Per carità, i locali ci sono ancora, la scena esiste e sembra essere anche piuttosto solida e, come detto, dovutamente stratificata in base a diversi target di clientela. Però non ci si può attendere di viverla nella stessa maniera. Non è più un luogo di riparo per chi si sente emarginato dalla società. Non è più un simbolico campo di battaglia per strappare il proprio centimetro in più di libertà difendendolo con le unghie e con i denti. Oggi la società è molto più aperta a tematiche come l’omosessualità e la multi-culturalità (sulla droga rimanderei il discorso di qualche anno, almeno negli States) ed il club, anche quello underground, è tornato ad essere semplicemente un luogo dove godersi buona musica in compagnia di persone legate in maniera più o meno diretta dallo stesso movente.

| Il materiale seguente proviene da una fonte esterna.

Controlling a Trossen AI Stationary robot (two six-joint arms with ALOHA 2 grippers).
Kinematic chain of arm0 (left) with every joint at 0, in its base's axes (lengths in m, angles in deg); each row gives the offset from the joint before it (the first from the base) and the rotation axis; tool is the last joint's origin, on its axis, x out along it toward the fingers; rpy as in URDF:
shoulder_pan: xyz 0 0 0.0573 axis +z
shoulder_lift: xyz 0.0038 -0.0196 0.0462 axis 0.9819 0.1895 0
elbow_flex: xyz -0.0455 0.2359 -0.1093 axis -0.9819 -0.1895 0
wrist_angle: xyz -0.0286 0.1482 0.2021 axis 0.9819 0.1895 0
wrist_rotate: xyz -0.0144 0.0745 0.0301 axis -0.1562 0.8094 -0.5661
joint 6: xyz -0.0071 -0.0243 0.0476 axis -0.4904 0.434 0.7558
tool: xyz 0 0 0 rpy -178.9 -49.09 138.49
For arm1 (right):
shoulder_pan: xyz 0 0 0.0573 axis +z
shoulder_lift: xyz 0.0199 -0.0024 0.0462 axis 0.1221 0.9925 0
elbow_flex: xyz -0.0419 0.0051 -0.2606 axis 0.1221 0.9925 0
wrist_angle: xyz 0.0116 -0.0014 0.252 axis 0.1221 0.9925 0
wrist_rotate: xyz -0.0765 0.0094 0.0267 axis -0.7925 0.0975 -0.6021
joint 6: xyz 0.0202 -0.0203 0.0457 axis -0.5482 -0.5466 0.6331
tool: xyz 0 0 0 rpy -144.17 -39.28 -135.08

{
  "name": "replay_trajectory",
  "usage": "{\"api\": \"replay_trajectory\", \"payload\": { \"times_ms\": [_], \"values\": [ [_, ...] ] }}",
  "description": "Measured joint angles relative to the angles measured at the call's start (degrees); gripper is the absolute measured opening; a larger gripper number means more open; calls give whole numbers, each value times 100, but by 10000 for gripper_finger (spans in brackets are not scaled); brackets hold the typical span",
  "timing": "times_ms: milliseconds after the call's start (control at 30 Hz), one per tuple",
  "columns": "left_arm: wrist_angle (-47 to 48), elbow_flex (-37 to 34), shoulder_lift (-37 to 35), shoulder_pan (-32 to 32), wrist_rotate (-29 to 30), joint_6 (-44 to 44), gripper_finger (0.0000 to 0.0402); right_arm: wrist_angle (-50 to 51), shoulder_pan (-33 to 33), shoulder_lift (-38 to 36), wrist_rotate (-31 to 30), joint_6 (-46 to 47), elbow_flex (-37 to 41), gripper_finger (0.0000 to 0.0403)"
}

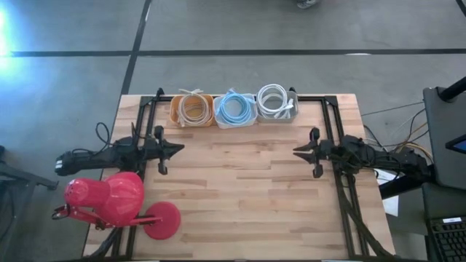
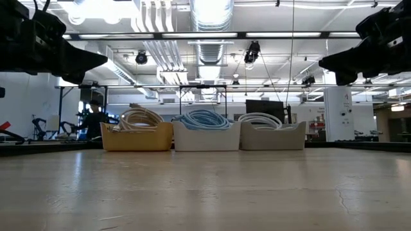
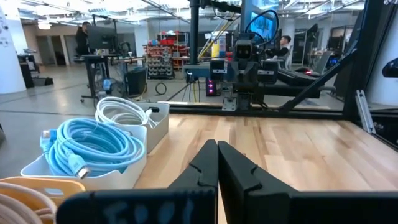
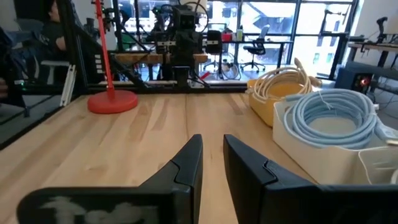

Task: Sort HDMI cables
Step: Return to Home Position

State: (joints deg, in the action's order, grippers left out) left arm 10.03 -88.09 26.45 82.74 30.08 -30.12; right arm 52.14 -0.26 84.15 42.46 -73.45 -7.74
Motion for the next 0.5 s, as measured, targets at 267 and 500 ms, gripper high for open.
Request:
{"api": "replay_trajectory", "payload": {
  "times_ms": [267, 500],
  "values": [
    [-73, -4, 13, 0, 19, -9, 3, 0, 1, 19, -1, 4, 0, 74],
    [-92, -8, 18, 0, 26, -11, 3, 0, 0, 19, -4, 10, 0, 84]
  ]
}}
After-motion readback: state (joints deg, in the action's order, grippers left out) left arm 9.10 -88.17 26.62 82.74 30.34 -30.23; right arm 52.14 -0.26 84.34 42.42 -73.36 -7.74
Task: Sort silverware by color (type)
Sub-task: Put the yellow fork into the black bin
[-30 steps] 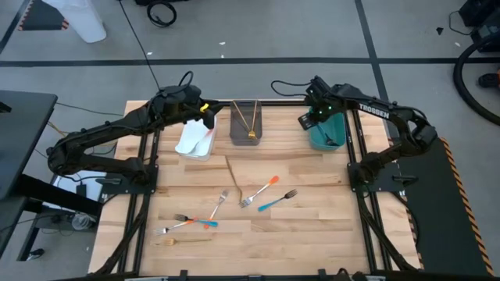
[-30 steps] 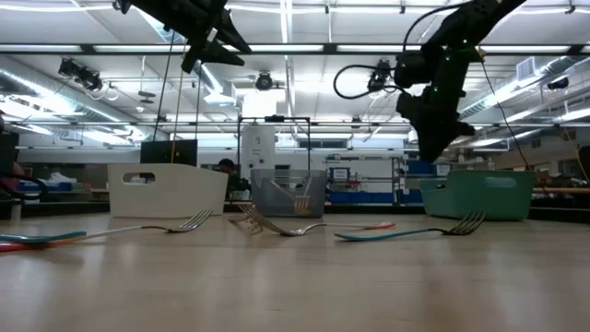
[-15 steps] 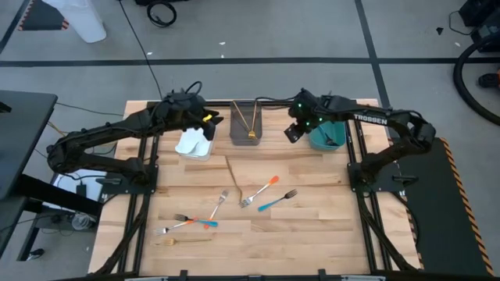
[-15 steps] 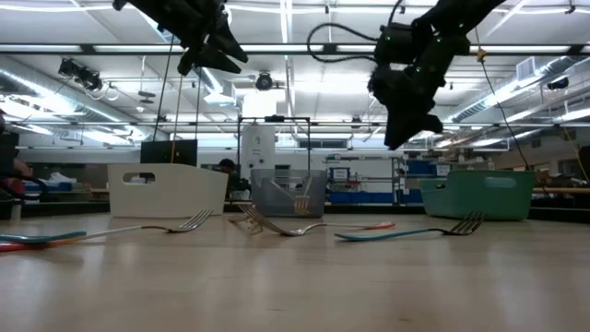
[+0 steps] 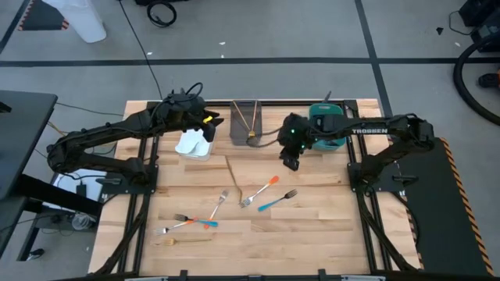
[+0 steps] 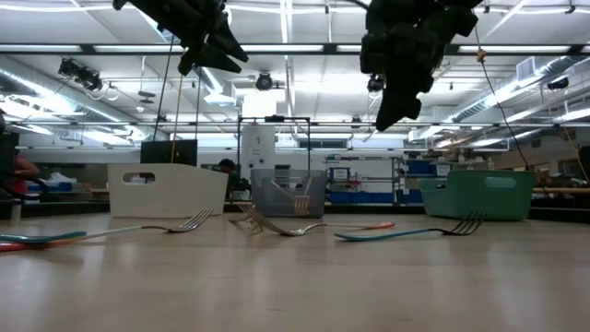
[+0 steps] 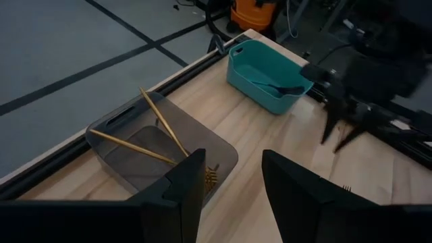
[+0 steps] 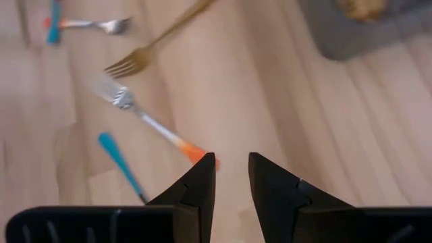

E per quanto serate come quella dell’Analog o del Bossa Nova a me sembrassero ciò che nel mio immaginario credevo dovesse essere un Garage o un Loft della situazione, per chi quel tempo l’ha realmente vissuto sulla pelle 24/7 non potrà mai essere la stessa cosa. Allora ho capito quanto io sia stato sciocco a voler chiedere a Brenda una risposta sensata senza avere a mia disposizione tutti i pezzi del puzzle. Al voler razionalizzare e quantificare qualcosa basandomi su unità di misura sociali e temporali che non sono e non possono essere le stesse con cui loro sono cresciuti. Credere che la club culture americana si riducesse al trovare una pista eterogenea ed un dj di talento è di per se una forzatura. E neanche piccola. Questi sono i nostri canoni di ció che rende un club degno di essere frequentato. Ma mettere le due cose sullo stesso piano come se fossero paragonabili, agli occhi di chi ha vissuto quegli anni, sarebbe come volersi prendere a tutti i costi un pezzetto di quella storia da portarsi a casa ed appendere al muro, sminuendone così il significato. Quello stesso fastidio provato da Brenda nel sentirsi fare quella domanda lo avevo notato anche quando avevo avuto la fortuna di intervistare alcuni dei dj resident del Paradise Garage ed anche lo stesso Siano. E allora mi è sorto un dubbio: e se il fatto che certi luoghi non esistano più fosse il più grande regalo che queste persone potessero paradossalmente chiedere? E se oggi non ci fosse più bisogno di un Paradise Garage per essere liberi di essere se stessi? In fin dei conti basta andare una domenica pomeriggio a Brooklyn e mettersi un ragno gigante sulla testa ed il vestito buono.